Collection entries:
#####
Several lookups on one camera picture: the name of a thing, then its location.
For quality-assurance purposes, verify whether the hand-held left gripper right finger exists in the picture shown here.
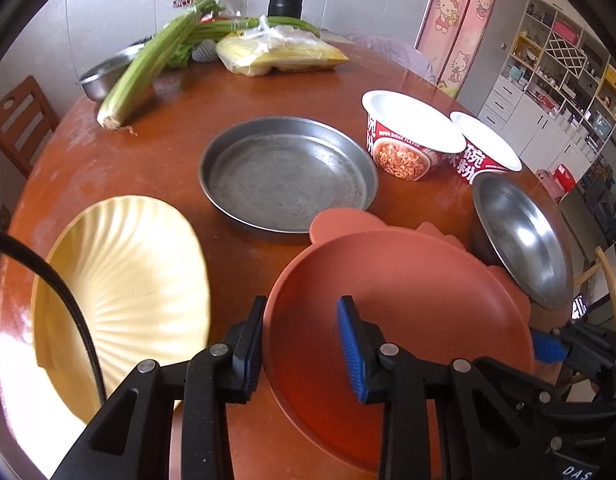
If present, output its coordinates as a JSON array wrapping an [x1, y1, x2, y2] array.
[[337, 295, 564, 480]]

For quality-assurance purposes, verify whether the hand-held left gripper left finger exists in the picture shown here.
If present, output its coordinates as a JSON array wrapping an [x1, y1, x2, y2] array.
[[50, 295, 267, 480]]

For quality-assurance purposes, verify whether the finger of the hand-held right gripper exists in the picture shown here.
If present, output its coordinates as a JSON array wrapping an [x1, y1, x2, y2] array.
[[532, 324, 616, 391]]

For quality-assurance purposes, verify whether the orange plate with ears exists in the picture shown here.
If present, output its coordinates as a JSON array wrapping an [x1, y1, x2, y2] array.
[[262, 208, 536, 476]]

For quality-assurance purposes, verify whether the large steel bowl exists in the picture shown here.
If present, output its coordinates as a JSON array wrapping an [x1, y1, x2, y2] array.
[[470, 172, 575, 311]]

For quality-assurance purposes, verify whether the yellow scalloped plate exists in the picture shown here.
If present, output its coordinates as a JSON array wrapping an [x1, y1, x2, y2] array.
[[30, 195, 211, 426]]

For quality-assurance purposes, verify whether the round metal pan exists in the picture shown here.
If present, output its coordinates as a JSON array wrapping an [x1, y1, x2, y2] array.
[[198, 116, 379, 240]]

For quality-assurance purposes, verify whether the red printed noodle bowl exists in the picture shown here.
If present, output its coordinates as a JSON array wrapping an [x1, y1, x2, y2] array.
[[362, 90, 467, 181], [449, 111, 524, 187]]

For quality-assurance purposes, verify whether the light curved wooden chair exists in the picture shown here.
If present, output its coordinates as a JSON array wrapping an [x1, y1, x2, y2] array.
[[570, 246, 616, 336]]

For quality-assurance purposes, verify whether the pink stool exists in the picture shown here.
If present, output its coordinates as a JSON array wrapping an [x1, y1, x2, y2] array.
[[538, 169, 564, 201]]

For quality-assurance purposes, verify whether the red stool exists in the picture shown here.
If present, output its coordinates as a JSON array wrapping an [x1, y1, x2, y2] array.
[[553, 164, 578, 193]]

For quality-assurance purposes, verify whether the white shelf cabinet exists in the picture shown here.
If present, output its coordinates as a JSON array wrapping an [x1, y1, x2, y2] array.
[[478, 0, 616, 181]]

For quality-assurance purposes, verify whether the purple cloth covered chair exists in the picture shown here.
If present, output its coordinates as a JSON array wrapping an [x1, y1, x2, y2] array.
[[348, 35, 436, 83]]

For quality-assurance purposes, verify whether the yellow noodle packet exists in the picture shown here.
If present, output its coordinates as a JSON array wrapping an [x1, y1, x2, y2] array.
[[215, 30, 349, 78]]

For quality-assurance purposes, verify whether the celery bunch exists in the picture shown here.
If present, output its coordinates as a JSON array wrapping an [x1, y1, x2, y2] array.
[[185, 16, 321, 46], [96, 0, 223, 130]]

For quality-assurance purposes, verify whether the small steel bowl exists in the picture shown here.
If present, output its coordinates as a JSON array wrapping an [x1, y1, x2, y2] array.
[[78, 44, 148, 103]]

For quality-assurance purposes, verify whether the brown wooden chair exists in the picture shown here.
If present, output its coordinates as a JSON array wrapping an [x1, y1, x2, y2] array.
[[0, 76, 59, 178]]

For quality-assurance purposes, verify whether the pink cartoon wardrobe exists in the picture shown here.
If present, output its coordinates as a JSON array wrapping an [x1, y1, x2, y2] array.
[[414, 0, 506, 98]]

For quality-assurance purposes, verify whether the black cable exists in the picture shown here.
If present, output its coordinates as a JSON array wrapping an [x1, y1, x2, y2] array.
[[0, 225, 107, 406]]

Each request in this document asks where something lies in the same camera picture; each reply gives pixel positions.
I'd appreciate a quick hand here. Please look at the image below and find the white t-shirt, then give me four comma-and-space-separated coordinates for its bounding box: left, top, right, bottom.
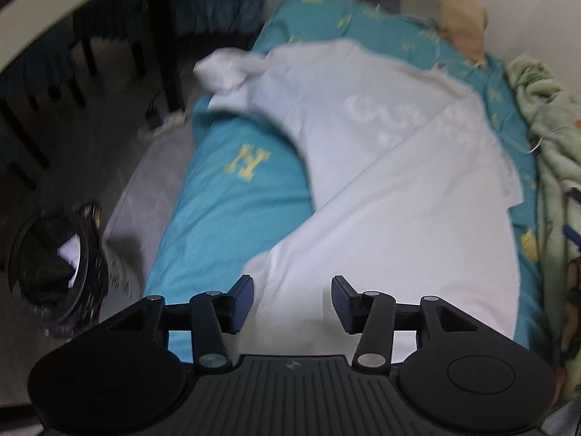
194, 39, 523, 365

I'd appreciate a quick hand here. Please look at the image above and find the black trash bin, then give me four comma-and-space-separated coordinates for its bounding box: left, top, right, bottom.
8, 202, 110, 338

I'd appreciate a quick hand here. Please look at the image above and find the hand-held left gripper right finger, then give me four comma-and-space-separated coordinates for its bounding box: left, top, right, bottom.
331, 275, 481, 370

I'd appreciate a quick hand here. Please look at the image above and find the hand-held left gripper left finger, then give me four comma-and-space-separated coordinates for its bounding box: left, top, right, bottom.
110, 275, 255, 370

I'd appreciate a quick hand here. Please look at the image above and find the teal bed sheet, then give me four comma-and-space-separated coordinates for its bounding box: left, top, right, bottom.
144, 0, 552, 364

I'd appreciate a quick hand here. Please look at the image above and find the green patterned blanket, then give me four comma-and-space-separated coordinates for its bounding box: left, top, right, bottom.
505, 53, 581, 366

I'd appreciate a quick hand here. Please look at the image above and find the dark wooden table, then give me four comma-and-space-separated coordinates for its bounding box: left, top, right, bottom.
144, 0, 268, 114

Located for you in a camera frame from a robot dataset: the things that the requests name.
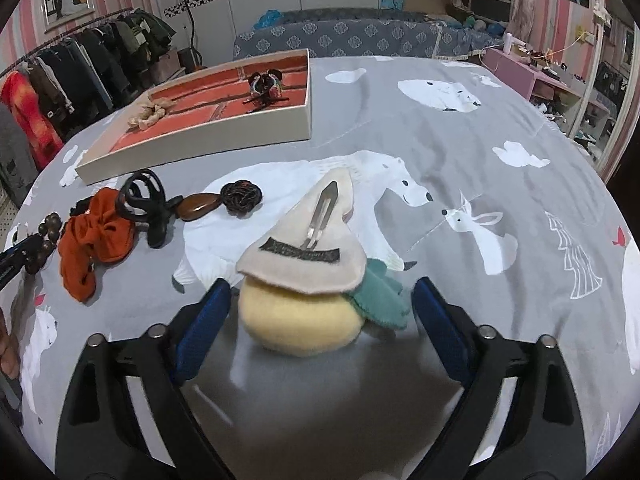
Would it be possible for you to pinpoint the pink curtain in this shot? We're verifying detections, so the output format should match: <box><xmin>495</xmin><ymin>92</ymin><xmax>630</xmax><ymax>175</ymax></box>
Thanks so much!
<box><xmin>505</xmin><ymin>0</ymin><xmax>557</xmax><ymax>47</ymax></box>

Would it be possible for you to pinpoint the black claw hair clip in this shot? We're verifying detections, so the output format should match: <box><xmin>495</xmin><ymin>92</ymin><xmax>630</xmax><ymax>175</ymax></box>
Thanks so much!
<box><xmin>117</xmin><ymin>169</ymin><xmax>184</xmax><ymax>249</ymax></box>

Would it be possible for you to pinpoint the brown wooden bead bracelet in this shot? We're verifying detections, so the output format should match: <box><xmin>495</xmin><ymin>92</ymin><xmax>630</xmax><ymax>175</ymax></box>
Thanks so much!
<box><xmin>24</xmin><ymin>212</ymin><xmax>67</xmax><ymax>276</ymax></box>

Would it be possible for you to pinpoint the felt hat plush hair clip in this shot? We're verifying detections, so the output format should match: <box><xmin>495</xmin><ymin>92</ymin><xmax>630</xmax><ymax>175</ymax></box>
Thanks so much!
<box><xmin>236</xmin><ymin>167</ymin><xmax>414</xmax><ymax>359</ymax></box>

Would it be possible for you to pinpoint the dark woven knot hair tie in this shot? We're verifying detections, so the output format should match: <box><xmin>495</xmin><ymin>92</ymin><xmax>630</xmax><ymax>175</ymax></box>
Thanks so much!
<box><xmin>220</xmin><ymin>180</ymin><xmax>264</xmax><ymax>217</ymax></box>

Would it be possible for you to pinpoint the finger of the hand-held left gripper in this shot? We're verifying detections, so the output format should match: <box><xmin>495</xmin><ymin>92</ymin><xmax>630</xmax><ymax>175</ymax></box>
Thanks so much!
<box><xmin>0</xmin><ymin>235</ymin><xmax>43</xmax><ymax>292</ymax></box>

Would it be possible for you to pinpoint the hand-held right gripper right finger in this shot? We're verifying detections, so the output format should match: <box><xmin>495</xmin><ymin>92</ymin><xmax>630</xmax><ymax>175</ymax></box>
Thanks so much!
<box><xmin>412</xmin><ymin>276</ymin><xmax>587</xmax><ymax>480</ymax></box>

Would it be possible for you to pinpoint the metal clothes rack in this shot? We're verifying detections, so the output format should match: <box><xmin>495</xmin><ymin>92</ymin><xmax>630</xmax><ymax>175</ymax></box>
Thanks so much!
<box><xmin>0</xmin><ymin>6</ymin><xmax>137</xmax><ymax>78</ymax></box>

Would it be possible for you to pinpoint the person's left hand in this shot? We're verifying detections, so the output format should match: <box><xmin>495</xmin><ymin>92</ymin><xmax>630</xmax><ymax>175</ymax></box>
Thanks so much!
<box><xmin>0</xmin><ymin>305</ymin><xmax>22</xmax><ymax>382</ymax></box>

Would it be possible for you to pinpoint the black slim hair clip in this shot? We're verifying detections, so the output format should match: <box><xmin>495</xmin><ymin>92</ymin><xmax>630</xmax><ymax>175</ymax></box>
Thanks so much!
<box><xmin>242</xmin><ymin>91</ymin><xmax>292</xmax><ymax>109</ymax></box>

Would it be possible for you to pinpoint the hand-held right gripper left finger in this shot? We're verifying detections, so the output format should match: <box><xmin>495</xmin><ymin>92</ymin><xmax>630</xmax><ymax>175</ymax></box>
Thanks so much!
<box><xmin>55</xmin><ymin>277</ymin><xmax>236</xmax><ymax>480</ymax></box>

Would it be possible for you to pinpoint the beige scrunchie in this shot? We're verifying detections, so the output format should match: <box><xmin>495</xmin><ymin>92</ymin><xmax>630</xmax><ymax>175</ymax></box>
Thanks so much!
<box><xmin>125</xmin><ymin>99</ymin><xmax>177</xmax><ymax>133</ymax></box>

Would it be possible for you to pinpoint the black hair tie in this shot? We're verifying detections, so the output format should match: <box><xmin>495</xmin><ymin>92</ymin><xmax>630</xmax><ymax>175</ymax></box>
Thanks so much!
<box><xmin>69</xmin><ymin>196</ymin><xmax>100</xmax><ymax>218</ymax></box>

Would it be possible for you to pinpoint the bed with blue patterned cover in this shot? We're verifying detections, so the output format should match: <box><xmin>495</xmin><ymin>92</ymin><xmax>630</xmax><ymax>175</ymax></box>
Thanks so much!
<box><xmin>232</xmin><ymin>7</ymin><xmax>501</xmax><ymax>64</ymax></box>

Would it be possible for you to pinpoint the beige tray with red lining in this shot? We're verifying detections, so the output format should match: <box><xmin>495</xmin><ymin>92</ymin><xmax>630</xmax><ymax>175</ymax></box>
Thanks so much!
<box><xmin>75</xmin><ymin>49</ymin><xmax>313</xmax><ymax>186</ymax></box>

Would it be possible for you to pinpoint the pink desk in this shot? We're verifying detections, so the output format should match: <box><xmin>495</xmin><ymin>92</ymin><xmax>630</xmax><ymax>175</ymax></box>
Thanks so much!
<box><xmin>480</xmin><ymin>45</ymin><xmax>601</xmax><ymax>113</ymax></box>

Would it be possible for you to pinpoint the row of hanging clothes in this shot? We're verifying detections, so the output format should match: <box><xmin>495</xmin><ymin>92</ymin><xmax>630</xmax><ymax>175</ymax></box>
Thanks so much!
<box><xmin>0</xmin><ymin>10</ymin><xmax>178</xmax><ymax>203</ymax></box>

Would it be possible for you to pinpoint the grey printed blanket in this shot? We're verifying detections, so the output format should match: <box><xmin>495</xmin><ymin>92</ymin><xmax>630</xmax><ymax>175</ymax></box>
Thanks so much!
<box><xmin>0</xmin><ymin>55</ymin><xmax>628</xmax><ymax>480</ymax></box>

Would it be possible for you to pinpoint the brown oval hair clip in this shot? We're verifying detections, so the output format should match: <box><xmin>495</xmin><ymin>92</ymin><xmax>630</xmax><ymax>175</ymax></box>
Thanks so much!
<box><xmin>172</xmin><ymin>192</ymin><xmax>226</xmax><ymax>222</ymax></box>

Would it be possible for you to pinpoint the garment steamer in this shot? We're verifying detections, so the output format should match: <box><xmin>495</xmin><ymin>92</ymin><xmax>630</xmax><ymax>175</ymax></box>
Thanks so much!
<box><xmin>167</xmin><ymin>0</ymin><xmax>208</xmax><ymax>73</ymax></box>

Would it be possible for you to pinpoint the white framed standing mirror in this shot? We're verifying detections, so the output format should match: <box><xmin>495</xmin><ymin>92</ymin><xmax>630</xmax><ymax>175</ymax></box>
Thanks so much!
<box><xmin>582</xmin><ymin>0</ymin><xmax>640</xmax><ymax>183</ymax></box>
#####
Work through the data above and give the number of lines in which "metal" appears; add nothing else.

2